▶ _Your assignment_
Where in the entries below does "stayed" appear? Copy every line that has it.

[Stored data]
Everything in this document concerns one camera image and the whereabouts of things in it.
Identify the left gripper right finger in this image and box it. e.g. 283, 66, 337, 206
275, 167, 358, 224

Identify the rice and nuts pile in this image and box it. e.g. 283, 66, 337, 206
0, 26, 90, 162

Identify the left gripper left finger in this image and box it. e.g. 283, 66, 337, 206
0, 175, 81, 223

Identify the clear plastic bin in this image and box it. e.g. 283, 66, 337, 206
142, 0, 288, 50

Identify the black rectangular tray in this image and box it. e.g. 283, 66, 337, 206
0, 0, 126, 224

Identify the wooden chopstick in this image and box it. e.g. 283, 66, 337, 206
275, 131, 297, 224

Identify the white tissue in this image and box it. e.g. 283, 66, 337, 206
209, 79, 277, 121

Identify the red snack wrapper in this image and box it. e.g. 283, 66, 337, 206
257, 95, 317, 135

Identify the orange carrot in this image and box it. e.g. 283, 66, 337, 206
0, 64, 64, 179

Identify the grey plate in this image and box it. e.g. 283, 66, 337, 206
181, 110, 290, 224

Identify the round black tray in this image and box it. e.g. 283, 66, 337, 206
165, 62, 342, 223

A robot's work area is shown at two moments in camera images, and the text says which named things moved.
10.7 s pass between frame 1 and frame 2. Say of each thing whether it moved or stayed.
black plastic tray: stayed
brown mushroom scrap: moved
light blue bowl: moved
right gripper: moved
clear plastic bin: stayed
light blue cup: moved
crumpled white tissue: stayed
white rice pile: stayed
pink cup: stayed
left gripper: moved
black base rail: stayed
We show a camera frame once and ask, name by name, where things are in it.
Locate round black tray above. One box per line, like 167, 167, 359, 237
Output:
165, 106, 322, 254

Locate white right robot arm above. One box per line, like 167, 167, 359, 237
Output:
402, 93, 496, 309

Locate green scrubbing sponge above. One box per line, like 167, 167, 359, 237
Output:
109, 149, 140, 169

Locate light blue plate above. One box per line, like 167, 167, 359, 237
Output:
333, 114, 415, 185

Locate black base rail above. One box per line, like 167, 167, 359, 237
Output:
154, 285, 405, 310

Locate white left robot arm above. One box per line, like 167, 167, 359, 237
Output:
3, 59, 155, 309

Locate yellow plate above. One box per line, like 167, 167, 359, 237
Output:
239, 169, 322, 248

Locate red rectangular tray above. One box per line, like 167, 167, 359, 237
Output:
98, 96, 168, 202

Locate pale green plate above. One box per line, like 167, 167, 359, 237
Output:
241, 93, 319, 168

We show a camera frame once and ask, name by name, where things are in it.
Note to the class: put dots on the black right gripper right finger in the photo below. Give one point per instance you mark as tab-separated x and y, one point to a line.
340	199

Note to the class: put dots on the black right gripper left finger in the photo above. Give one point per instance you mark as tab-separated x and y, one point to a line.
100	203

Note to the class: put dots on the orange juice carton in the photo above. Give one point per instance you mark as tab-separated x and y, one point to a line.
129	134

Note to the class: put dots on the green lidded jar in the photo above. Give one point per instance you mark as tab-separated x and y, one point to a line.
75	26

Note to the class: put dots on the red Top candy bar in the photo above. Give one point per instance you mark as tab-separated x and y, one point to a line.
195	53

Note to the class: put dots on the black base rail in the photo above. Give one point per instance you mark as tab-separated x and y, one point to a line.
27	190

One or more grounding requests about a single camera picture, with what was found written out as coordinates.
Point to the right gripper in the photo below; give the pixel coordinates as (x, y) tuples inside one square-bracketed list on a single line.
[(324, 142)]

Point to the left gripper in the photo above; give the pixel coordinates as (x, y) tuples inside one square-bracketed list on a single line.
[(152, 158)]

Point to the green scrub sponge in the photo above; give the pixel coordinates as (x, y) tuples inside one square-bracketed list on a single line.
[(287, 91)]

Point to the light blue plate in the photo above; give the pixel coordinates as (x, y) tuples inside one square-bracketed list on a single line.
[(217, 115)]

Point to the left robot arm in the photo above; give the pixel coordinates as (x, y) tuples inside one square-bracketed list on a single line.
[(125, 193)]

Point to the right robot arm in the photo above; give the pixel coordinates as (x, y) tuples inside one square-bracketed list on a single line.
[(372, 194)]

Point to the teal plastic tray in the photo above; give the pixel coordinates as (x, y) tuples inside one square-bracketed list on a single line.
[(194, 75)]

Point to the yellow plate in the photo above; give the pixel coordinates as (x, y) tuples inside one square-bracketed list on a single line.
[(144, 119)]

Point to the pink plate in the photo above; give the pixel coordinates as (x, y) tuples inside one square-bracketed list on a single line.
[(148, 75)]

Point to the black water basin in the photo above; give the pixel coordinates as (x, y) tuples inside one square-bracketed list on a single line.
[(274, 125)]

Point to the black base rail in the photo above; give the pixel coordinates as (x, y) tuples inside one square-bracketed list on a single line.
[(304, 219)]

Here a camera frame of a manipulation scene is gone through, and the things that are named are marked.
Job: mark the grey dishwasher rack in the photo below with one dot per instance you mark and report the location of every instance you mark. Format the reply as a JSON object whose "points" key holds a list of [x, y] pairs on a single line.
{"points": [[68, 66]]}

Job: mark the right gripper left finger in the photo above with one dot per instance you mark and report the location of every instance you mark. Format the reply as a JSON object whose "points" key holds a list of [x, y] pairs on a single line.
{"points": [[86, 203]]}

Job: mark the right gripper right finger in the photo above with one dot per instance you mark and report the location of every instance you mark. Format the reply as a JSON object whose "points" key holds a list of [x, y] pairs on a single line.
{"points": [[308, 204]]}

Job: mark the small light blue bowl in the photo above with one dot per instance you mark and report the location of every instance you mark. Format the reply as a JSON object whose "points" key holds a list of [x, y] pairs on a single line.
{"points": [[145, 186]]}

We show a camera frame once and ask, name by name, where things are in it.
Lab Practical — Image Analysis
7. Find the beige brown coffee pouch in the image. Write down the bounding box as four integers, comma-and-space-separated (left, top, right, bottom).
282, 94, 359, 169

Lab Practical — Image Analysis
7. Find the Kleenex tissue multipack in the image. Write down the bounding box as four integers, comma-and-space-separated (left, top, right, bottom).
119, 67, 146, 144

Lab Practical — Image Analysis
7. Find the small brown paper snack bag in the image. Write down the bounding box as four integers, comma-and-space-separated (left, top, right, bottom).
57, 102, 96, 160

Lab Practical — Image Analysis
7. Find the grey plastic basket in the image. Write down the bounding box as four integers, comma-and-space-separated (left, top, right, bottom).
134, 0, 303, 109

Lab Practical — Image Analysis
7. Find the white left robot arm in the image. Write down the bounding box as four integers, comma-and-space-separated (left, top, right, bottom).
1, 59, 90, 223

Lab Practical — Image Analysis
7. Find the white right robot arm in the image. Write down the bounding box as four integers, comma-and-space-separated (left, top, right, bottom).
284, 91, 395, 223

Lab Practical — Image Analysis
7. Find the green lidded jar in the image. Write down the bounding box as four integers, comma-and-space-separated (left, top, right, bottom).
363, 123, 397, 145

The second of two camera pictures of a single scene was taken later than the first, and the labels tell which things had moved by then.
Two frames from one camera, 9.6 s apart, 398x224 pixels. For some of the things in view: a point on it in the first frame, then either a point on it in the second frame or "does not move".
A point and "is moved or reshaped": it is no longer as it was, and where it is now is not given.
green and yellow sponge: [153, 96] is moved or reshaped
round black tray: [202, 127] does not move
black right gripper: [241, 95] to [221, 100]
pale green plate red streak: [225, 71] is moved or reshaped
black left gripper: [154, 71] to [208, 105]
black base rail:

▶ _Response below_
10.7 s pass between frame 1 and frame 2. Say of each thing whether it moved or stayed.
black plastic tray: stayed
clear plastic bin: stayed
crumpled white tissue: stayed
white rice pile: stayed
pink cup: stayed
black base rail: stayed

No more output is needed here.